Lo studio, che è stato pubblicato da Pnas, potrà avere ricadute anche sulla strategia della deterrenza nucleare.
“Il nuovo materiale si è formato accidentalmente durante il primo test atomico che gli americani effettuarono nell’ambito del Progetto Manhattan – racconta Bindi–. La detonazione causò la fusione della sabbia circostante, della torre di prova e delle linee di trasmissione in rame, andando a formare un materiale vetroso noto come trinitite. Ed è proprio studiando i frammenti di trinitite nei laboratori Unifi – prosegue il ricercatore – che abbiamo scoperto il più antico quasicristallo creato dall’uomo, che ha una composizione chimica finora sconosciuta, Si61Cu30Ca7Fe2, legata alle condizioni in cui si è formato, e una caratteristica peculiare: la sua data di creazione è indelebilmente impressa nella storia”.
I quasicristalli sono materiali unici, i cui atomi sono disposti come in un mosaico, in modelli regolari ma che non si ripetono mai nello stesso modo, come succede invece nei cristalli ordinari. Il primo fu creato in laboratorio da Dan Shechtman nel 1982 (lavoro che gli valse poi il Premio Nobel per la Chimica) e da allora tali materiali, per la loro eccezionale struttura, sono stati utilizzati in una varietà di applicazioni tecnologiche.
“Fino a oggi sapevamo che i quasicristalli in natura si formano a condizioni estreme di temperatura e pressione: gli unici due documentati, l’icosaedrite e la decagonite, erano stati infatti ritrovati, proprio grazie alle mie precedenti ricerche, nei frammenti di una meteorite caduta sulle montagne del Koryak, nell’estremo oriente della Russia, circa 15mila anni fa – spiega Bindi –. Le condizioni in cui i due quasicristalli si erano formati, probabilmente in collisioni tra asteroidi nello spazio agli albori del sistema solare, sono paragonabili a quelle prodotte in esplosioni atomiche. Per questo ho deciso di studiare attentamente il materiale del test Trinity”.

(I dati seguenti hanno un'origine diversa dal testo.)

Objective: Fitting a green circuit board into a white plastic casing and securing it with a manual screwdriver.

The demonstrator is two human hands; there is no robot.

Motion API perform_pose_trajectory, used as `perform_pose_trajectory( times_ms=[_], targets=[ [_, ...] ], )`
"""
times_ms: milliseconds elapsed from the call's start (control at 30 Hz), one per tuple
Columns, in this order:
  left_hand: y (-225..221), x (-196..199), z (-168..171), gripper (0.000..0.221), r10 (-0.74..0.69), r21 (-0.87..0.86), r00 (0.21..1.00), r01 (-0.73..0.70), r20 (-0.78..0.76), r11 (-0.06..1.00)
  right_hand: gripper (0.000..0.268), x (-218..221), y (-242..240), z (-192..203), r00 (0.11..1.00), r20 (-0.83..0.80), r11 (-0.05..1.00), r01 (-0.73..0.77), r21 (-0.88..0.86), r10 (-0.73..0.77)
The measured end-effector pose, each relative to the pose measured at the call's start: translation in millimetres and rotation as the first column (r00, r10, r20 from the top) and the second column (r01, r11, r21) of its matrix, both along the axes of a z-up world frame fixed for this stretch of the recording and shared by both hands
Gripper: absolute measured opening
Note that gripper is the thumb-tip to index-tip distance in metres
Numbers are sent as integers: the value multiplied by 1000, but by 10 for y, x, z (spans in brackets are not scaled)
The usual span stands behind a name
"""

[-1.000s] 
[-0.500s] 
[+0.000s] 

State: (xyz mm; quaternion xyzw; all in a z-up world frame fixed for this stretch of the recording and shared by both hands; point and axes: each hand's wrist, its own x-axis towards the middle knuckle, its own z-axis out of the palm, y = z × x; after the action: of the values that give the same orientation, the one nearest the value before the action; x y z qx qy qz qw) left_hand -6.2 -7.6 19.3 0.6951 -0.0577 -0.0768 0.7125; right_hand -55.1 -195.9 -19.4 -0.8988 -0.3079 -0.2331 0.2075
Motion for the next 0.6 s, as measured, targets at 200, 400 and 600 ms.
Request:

Uno dei risvolti della scoperta, che coinvolge anche gli studiosi delle Università di Princeton e del Massachusetts, del California Institute of Technology e del Los Alamos National Laboratory, ha a che fare con le azioni di contrasto alla proliferazione nucleare. Perché, diversamente da quella degli altri detriti che si formano in seguito a esplosioni nucleari, la composizione dei quasicristalli rimane stabile nel tempo e potrebbe quindi testimoniare lo svolgimento delle esplosioni stesse. “Oltre a dare informazioni sulle conseguenze di un’esplosione atomica – conclude il ricercatore – la nostra scoperta apre nuovi orizzonti di ricerca legati alle condizioni straordinarie in cui i quasicristalli possono essere creati”.